**TASK BRIEF**
In full and word for word, return the listing that follows.

######

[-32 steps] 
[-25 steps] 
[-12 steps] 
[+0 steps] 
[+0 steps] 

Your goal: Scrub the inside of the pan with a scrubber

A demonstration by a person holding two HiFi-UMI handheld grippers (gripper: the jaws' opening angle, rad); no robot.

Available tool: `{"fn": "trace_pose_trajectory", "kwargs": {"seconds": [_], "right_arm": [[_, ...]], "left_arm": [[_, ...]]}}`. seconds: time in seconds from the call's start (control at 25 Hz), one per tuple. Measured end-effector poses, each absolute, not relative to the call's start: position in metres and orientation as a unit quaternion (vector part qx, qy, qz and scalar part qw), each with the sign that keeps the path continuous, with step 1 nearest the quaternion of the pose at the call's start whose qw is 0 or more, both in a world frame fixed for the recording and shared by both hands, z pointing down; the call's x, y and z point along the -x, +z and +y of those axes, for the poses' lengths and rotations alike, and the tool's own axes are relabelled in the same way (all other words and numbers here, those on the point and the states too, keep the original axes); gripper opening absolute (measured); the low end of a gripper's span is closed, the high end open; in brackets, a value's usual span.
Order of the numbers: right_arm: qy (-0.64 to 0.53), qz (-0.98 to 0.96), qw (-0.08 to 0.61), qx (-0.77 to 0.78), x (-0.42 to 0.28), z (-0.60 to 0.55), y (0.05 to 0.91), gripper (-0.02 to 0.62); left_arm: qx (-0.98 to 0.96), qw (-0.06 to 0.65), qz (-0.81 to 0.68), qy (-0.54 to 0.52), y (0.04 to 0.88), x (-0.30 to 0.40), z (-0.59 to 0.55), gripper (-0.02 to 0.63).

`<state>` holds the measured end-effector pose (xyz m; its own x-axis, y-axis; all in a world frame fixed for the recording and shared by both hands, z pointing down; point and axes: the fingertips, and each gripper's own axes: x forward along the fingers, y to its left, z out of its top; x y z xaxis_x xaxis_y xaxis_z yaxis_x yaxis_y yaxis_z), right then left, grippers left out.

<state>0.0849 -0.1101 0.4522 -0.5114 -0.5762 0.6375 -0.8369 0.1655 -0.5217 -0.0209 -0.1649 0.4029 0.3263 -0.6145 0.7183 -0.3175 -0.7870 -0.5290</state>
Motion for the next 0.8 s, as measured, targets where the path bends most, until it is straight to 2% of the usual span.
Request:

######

**TASK SOLUTION**
[-32 steps] 
[-25 steps] 
[-12 steps] 
[+0 steps] 
[+0 steps] 

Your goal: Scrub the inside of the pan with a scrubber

A demonstration by a person holding two HiFi-UMI handheld grippers (gripper: the jaws' opening angle, rad); no robot.

Available tool: `{"fn": "trace_pose_trajectory", "kwargs": {"seconds": [_], "right_arm": [[_, ...]], "left_arm": [[_, ...]]}}`. seconds: time in seconds from the call's start (control at 25 Hz), one per tuple. Measured end-effector poses, each absolute, not relative to the call's start: position in metres and orientation as a unit quaternion (vector part qx, qy, qz and scalar part qw), each with the sign that keeps the path continuous, with step 1 nearest the quaternion of the pose at the call's start whose qw is 0 or more, both in a world frame fixed for the recording and shared by both hands, z pointing down; the call's x, y and z point along the -x, +z and +y of those axes, for the poses' lengths and rotations alike, and the tool's own axes are relabelled in the same way (all other words and numbers here, those on the point and the states too, keep the original axes); gripper opening absolute (measured); the low end of a gripper's span is closed, the high end open; in brackets, a value's usual span.
Order of the numbers: right_arm: qy (-0.64 to 0.53), qz (-0.98 to 0.96), qw (-0.08 to 0.61), qx (-0.77 to 0.78), x (-0.42 to 0.28), z (-0.60 to 0.55), y (0.05 to 0.91), gripper (-0.02 to 0.62); left_arm: qx (-0.98 to 0.96), qw (-0.06 to 0.65), qz (-0.81 to 0.68), qy (-0.54 to 0.52), y (0.04 to 0.88), x (-0.30 to 0.40), z (-0.59 to 0.55), gripper (-0.02 to 0.63).

`<state>` holds the measured end-effector pose (xyz m; its own x-axis, y-axis; all in a world frame fixed for the recording and shared by both hands, z pointing down; point and axes: the fingertips, and each gripper's own axes: x forward along the fingers, y to its left, z out of its top; x y z xaxis_x xaxis_y xaxis_z yaxis_x yaxis_y yaxis_z), right then left, grippers left out.

<state>0.0849 -0.1101 0.4522 -0.5114 -0.5762 0.6375 -0.8369 0.1655 -0.5217 -0.0209 -0.1649 0.4029 0.3263 -0.6145 0.7183 -0.3175 -0.7870 -0.5290</state>
Motion for the next 0.8 s, as measured, targets where the path bends most, until it is straight to 2% of the usual span.
Request:

This exercise is now done.